Problem description ::
Your task is to retype the listing word for word.

☆ ☆ ☆

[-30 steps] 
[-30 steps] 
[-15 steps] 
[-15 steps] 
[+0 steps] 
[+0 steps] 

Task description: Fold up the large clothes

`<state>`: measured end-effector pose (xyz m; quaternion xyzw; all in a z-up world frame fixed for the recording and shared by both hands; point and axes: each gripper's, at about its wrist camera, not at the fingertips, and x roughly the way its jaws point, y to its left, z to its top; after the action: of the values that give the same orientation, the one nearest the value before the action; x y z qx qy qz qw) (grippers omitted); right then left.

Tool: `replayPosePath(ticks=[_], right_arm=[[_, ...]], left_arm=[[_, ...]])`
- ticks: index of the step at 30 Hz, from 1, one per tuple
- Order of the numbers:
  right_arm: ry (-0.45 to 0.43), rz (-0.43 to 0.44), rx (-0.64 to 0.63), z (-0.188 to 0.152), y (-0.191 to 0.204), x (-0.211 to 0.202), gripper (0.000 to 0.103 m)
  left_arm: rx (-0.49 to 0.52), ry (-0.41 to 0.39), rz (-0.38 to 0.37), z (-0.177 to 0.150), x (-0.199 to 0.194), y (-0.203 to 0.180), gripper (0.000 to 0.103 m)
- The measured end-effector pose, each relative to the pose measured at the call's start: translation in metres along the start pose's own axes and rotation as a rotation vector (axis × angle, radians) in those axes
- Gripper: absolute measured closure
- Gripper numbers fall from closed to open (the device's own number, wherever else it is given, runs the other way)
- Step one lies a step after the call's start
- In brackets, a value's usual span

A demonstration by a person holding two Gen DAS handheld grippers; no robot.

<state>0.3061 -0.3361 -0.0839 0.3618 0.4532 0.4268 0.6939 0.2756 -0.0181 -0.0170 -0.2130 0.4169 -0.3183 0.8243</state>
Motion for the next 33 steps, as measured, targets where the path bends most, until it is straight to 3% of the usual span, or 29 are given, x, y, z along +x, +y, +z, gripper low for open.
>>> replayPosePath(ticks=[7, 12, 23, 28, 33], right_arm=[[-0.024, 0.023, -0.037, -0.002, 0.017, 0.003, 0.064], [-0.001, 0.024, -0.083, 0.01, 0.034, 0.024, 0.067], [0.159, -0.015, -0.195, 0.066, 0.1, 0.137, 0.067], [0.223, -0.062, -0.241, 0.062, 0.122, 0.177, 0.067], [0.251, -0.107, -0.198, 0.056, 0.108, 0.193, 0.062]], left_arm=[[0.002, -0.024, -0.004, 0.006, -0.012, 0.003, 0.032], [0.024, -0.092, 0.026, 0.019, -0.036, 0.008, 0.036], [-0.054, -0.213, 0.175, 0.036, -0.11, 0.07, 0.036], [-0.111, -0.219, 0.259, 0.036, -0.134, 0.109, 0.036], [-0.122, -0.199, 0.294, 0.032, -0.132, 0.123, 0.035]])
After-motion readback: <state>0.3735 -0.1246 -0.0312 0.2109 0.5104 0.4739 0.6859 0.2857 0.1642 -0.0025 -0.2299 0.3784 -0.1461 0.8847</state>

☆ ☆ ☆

Output for this task ::
[-30 steps] 
[-30 steps] 
[-15 steps] 
[-15 steps] 
[+0 steps] 
[+0 steps] 

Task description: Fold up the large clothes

`<state>`: measured end-effector pose (xyz m; quaternion xyzw; all in a z-up world frame fixed for the recording and shared by both hands; point and axes: each gripper's, at about its wrist camera, not at the fingertips, and x roughly the way its jaws point, y to its left, z to its top; after the action: of the values that give the same orientation, the one nearest the value before the action; x y z qx qy qz qw) (grippers omitted); right then left.

Tool: `replayPosePath(ticks=[_], right_arm=[[_, ...]], left_arm=[[_, ...]])`
- ticks: index of the step at 30 Hz, from 1, one per tuple
- Order of the numbers:
  right_arm: ry (-0.45 to 0.43), rz (-0.43 to 0.44), rx (-0.64 to 0.63), z (-0.188 to 0.152), y (-0.191 to 0.204), x (-0.211 to 0.202), gripper (0.000 to 0.103 m)
  left_arm: rx (-0.49 to 0.52), ry (-0.41 to 0.39), rz (-0.38 to 0.37), z (-0.177 to 0.150), x (-0.199 to 0.194), y (-0.203 to 0.180), gripper (0.000 to 0.103 m)
- The measured end-effector pose, each relative to the pose measured at the call's start: translation in metres along the start pose's own axes and rotation as a rotation vector (axis × angle, radians) in those axes
- Gripper: absolute measured closure
- Gripper numbers fall from closed to open (the device's own number, wherever else it is given, runs the other way)
- Step one lies a step after the call's start
- In brackets, a value's usual span

A demonstration by a person holding two Gen DAS handheld grippers; no robot.

<state>0.3061 -0.3361 -0.0839 0.3618 0.4532 0.4268 0.6939 0.2756 -0.0181 -0.0170 -0.2130 0.4169 -0.3183 0.8243</state>
Motion for the next 33 steps, as measured, targets where the path bends most, until it is straight to 3% of the usual span, or 29 are given, x, y, z along +x, +y, +z, gripper low for open.
>>> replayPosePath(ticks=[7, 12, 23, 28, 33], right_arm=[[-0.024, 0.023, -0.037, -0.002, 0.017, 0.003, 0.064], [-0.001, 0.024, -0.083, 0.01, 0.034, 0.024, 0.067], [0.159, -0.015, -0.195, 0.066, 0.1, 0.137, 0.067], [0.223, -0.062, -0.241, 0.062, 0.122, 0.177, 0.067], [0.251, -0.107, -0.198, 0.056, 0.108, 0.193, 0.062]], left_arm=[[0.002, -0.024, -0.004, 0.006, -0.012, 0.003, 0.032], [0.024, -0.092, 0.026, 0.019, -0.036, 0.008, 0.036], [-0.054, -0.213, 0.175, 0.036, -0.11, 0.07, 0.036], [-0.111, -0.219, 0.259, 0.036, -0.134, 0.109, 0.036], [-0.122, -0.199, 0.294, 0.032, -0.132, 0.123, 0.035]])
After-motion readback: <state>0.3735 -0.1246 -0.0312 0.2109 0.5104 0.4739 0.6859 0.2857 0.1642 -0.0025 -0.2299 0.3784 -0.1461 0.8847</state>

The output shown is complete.